Sabah uyandığım da Ecco'nun yatağından kalkıp banyoya gittim. Elimi yüzümü yıkayıp diğerlerinin yanına gittim.
"Günaydın." Dedim.
"Günaydın Jenna" dedi Jerome.
"Lanet olsun Jerome adım Jenny!" Dedim gülerek.
"Herneyse işte." Dedi Jerome gülerek.
"Günaydın Jenny." Dedi Ecco.
"Günaydın Ecco." Dedim gülümseyerek.
Masada oturan ve yüzüme bile bakmadan yemeğini yiyen Jeremiah'ya baktım.
Jerome, Jeremiah'nın kafasına zeytin attı.
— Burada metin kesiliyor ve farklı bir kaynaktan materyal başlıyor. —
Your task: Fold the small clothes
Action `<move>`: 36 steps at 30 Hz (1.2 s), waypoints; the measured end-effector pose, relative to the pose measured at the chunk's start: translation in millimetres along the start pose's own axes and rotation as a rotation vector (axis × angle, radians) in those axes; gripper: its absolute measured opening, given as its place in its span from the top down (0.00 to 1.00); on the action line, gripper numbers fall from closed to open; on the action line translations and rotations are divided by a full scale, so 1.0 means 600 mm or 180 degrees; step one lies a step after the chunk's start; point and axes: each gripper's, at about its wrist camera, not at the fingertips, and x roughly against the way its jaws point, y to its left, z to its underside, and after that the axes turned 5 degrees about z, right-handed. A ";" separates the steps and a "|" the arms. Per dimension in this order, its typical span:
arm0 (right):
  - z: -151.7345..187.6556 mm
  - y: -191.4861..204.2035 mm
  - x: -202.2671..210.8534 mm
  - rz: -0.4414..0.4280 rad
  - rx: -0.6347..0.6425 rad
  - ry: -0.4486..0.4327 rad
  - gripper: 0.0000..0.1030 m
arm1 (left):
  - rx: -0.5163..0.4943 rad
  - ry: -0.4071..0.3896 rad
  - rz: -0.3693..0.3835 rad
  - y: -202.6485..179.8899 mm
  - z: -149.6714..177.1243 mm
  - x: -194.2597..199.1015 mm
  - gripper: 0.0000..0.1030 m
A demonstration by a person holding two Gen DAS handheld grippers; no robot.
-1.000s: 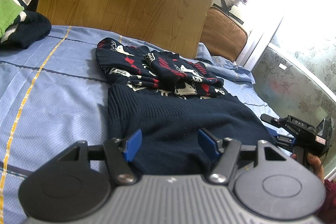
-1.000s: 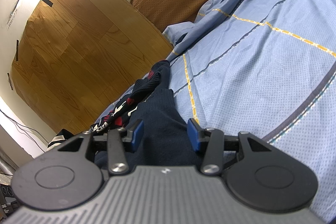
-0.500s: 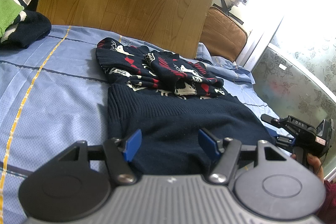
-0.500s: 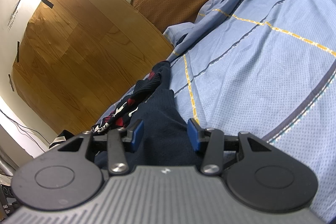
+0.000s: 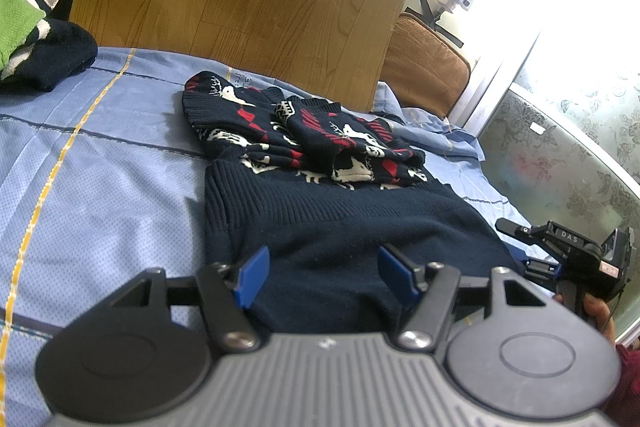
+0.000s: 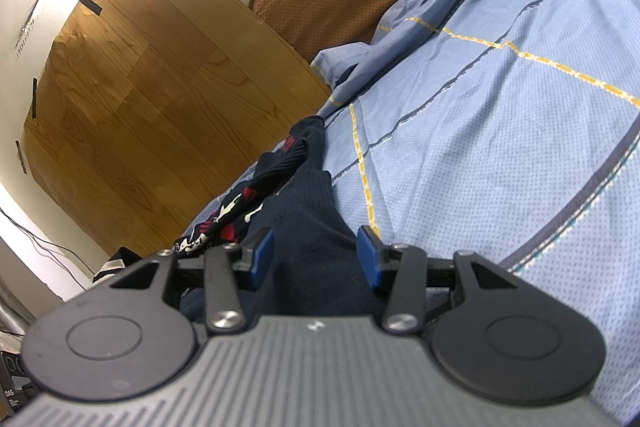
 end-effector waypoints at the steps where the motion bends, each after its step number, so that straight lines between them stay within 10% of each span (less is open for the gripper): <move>1: 0.000 0.000 0.000 0.0000 0.0000 0.0000 0.53 | 0.0000 0.0000 0.0000 -0.003 0.001 -0.001 0.39; 36: -0.001 0.000 0.000 0.0002 0.0001 0.0003 0.53 | 0.0015 0.0006 0.0020 -0.002 0.001 -0.001 0.38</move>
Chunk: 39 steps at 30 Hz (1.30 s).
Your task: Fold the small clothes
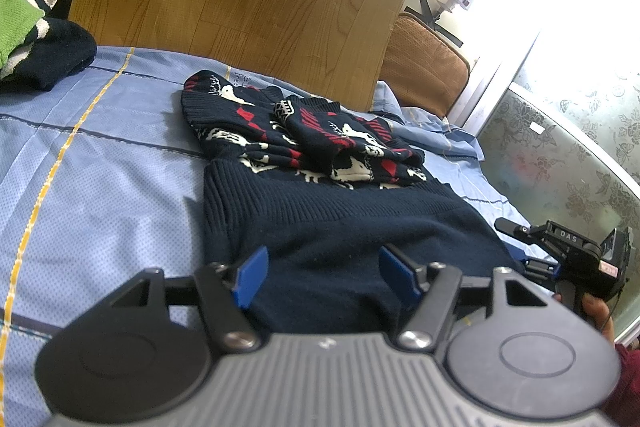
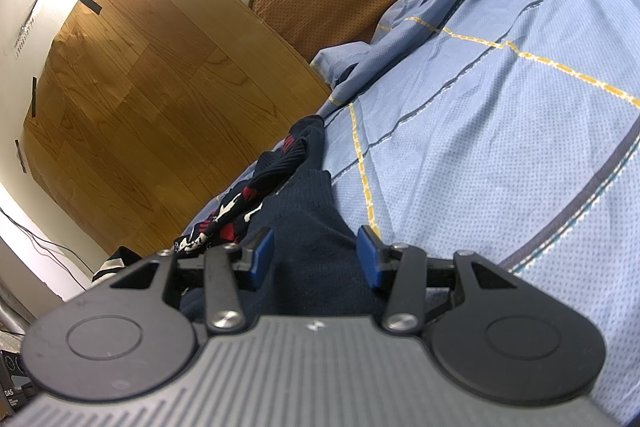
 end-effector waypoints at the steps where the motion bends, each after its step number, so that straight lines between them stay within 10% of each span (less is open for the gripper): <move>1: 0.000 0.000 0.000 0.0000 0.0000 0.0000 0.52 | 0.0002 0.0001 0.0001 0.002 -0.001 -0.002 0.38; 39: 0.000 -0.004 0.001 -0.0057 -0.0031 -0.0011 0.52 | 0.0006 0.0002 0.0012 0.005 0.000 -0.001 0.37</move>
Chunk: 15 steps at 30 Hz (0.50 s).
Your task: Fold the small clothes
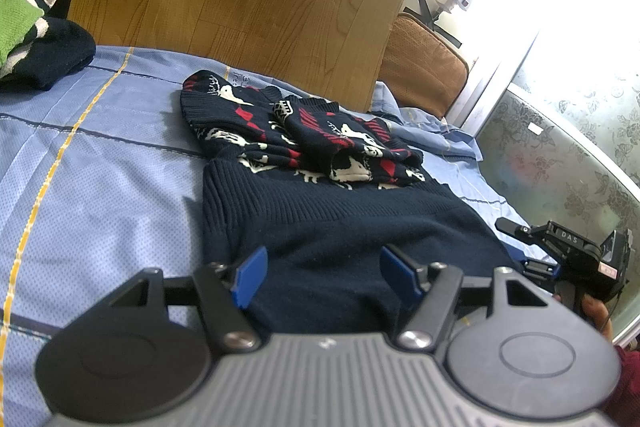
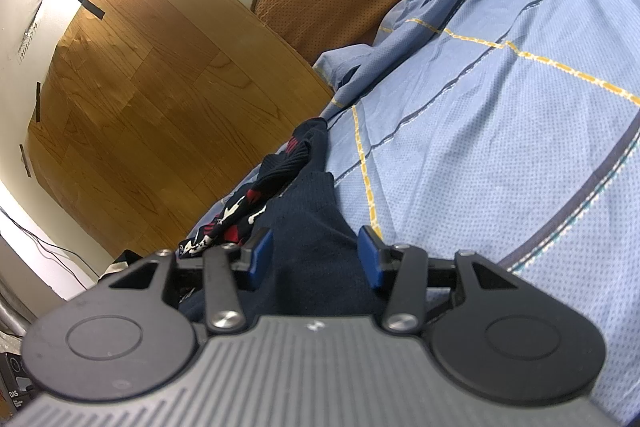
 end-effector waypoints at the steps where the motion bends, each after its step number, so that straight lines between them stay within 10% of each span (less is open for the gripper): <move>1: 0.000 0.000 0.000 0.0001 0.0000 0.0000 0.52 | 0.0000 0.0000 0.0000 0.000 0.000 0.000 0.37; 15: 0.000 0.000 0.000 0.0000 -0.0001 0.0000 0.52 | 0.0001 0.0002 0.0003 -0.002 0.000 0.000 0.37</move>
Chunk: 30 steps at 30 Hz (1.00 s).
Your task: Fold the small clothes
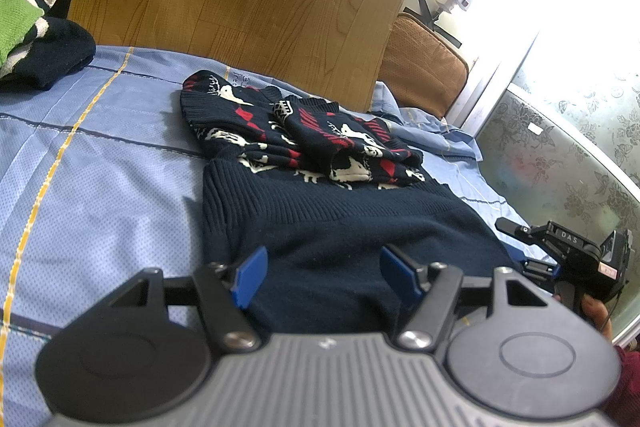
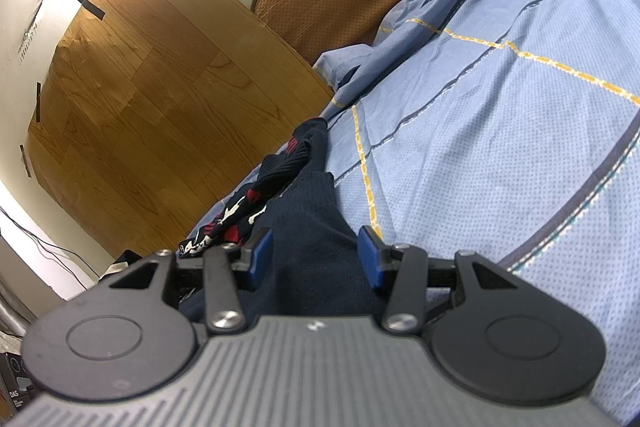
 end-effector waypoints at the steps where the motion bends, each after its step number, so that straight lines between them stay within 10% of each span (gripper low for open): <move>1: 0.000 0.000 0.000 0.0000 0.0000 0.0000 0.52 | 0.0000 0.0000 0.0000 0.002 -0.001 0.001 0.37; 30: 0.000 0.000 0.001 0.0004 0.0003 0.0003 0.52 | 0.0004 0.0003 0.0010 0.002 -0.001 0.000 0.37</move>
"Lan süper zeka günaydın desene kıza!" Dedi Jerome Jeremiah'ya. Jerome'a güldüm.
"Masaya otursana Jenny." Dedi Ecco. Tam masaya geçeceğim sıra da Jeremiah konuştu;
"Aa hayır, sen burada yemek yemeyeceksin. Gidip dışarıda ye ve ya aç kal umurum da değil." Dedi Jeremiah. Biraz kırılmıştım.
"Derdin ne pislik?!" Dedi Jerome Jeremiah'ya.
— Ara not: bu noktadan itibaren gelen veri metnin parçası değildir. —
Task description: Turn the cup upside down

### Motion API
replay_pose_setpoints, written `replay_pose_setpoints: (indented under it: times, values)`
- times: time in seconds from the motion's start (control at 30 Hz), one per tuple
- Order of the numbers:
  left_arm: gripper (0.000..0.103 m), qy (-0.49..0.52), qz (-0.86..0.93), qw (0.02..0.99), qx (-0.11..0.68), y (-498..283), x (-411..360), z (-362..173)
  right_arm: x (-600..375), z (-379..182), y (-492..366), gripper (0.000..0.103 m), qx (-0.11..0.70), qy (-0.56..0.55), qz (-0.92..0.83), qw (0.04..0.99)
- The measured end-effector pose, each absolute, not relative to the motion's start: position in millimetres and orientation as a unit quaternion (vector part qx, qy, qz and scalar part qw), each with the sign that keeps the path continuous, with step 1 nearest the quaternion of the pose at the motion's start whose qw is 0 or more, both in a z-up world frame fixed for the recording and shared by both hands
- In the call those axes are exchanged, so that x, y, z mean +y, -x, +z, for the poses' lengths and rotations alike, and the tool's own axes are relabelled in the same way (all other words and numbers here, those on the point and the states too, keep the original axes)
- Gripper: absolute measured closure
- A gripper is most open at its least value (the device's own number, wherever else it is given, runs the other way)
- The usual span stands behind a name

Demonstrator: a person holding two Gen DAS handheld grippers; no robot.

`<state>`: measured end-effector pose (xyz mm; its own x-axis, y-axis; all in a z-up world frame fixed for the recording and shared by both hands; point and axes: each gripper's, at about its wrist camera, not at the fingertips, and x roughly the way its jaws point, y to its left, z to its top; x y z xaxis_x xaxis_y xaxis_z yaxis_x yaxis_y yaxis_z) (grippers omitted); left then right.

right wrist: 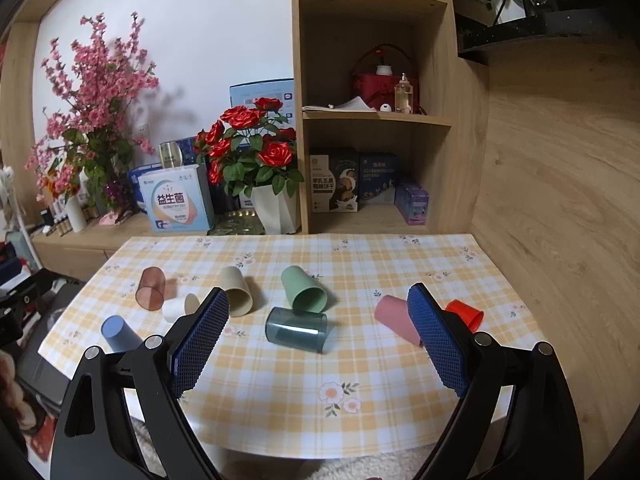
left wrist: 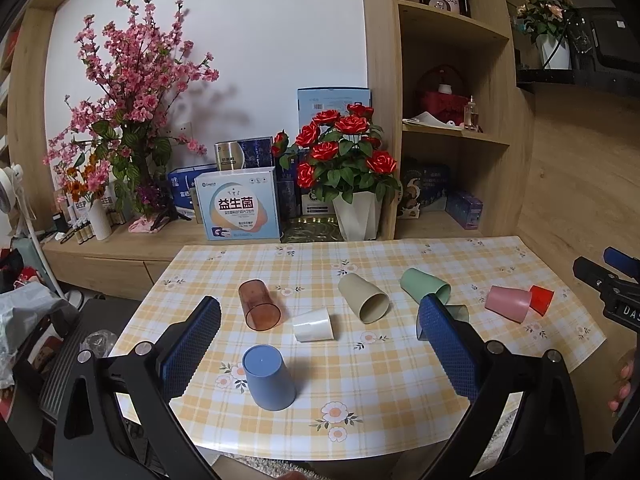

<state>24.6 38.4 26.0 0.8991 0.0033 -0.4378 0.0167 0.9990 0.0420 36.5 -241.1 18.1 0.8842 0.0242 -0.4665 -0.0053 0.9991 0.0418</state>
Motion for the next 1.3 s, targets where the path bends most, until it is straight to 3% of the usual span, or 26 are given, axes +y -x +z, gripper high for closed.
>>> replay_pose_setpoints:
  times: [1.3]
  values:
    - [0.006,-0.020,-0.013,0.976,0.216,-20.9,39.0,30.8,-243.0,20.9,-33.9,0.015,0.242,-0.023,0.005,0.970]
"Jeremiah burada bizimle yiyebilir...." dedi Ecco.
Jeremiah ise ikisini de umursamadan yemeğini yemeye devam ediyordu.
"Sorun değil, dışarı da yerim." Dedim buruk bir gülümsemeyle.
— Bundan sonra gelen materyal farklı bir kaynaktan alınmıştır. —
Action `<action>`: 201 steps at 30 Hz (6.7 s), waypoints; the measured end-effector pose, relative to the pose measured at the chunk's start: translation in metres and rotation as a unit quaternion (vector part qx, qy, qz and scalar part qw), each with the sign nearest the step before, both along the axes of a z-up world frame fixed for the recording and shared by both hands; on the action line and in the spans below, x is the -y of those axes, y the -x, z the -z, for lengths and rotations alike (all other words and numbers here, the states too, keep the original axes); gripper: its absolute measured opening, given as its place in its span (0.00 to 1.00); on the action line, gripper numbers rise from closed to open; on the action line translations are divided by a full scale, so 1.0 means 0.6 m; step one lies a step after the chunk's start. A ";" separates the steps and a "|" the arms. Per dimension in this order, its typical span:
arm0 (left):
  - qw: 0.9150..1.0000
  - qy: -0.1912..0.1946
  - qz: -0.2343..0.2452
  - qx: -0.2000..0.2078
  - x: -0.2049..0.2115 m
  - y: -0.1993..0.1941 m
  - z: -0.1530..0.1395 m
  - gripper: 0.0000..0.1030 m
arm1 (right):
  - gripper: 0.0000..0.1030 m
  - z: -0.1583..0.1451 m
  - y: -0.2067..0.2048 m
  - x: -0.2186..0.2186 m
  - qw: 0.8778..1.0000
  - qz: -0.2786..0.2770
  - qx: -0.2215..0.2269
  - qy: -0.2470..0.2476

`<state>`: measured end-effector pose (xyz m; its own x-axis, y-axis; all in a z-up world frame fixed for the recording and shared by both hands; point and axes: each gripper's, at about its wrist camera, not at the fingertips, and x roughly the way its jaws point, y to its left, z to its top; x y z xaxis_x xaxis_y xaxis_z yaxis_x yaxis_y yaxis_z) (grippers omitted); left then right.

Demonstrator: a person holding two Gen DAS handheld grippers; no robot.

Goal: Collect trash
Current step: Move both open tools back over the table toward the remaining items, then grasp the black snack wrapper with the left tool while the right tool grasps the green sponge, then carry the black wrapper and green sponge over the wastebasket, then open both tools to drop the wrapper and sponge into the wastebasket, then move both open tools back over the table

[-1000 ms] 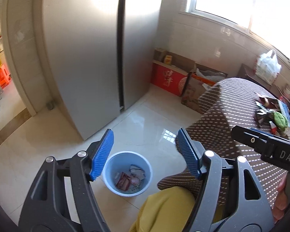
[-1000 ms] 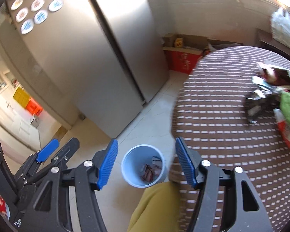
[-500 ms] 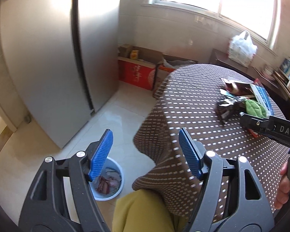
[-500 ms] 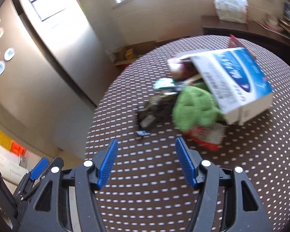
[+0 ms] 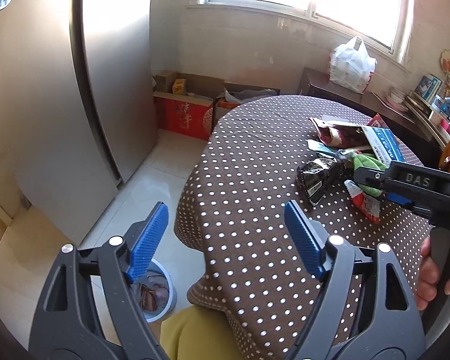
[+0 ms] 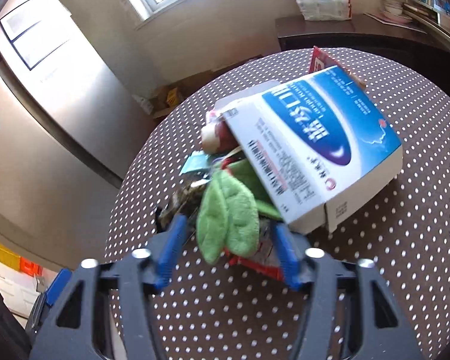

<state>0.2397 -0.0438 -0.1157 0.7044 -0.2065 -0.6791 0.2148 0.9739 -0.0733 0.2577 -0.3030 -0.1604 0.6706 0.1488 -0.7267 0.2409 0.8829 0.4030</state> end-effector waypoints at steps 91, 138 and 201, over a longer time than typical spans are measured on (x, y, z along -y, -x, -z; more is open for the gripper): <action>0.980 0.000 -0.196 0.028 -0.345 0.105 -0.037 0.28 | 0.06 -0.085 0.089 -0.464 0.939 -0.328 0.103 0.012; 0.958 -0.023 -0.278 -0.064 -0.480 0.099 0.098 0.60 | 0.51 0.072 0.009 -0.655 0.927 -0.372 -0.030 0.044; 0.999 -0.027 -0.019 -0.014 0.040 0.000 0.011 0.77 | 0.80 0.028 0.052 -0.063 0.984 -0.063 -0.021 0.166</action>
"Seninle gelmemi ister misin Jenny?" Diye sordu Jerome.
"Hayır gerek yok." Dedim. Evden çıktım ve sokakta yürümeye başladım. O sırada şansıma karşıma bir pastane çıktı.
"Harika!" Dedim ve pastaneye girdim. Para almak için elimi cebime götürdüm ama hiç para olmadığını gördüm.
"Lanet olsun!" Dedim ve sinirle pastaneden çıktım. Pastanenin önün de duran boş bir masaya oturdum. Başımı masaya gömüp orada uyumaya çalıştığım sıra da saçlarım da bir el hissettim.
"Hey!" Saçlarımda ki eli sertçe tutup kafamı kaldırdım.
"Bruce?"
Karşım da bana yardım eden ve yeni tanıştığım Bruce duruyordu.
"Merhaba Jenny." Dedi Bruce.
"Senin burada ne işin var?" Diye sordum.
"Burada olmamın sebebi sana bir şey verecek olmam." Dedi gülümseyerek.
"Öyle mi? Neymiş?" Diye sordum. Bruce arkasında sakladığı elini öne attı ve elin de paketin için de olan bir kek vardı.
"Ciddi misin?!" Dedim ve boynuna sarıldım. Keki aldım ve teşekkür ettim.
"Önemli değil, kuşlar aç olduğunu söyledi." Dedi. Birlikte gülüştüğümüz sırada Bruce'un telefonu çaldı.
"Alo Jim? Ne? Tamam, geliyorum." Dedi.
"Üzgünüm Jenny bir işim çıktı, sonra görüşürüz ha?" Dedi Bruce.
"Tabii sonra görüşürüz." Dedim. Bruce gittiğin de keki yemeye başladım. O sırada birinin kekimden aldığını gördüm. Kafamı kaldırdığım da bunun Jerome olduğunu gördüm. Ve elinde de bir bıçak vardı.
"Imm tadı güzelmiş, nereden çıktı bu kek?" Diye sordu gülerek.
"Bir arkadaşım ikram etti. Ayrıca kekimden aşırmayı bırak!" Dedim gülerek.
"Yaa, kimmiş bu arkadaş?" Diye sordu.
"Sanane!" Dedim ve gülerek koşmaya başladım. Jerome da peşimden koşuyordu. En sonun da Jerome beni yakaladı ve eliyle saçımı karıştırdı.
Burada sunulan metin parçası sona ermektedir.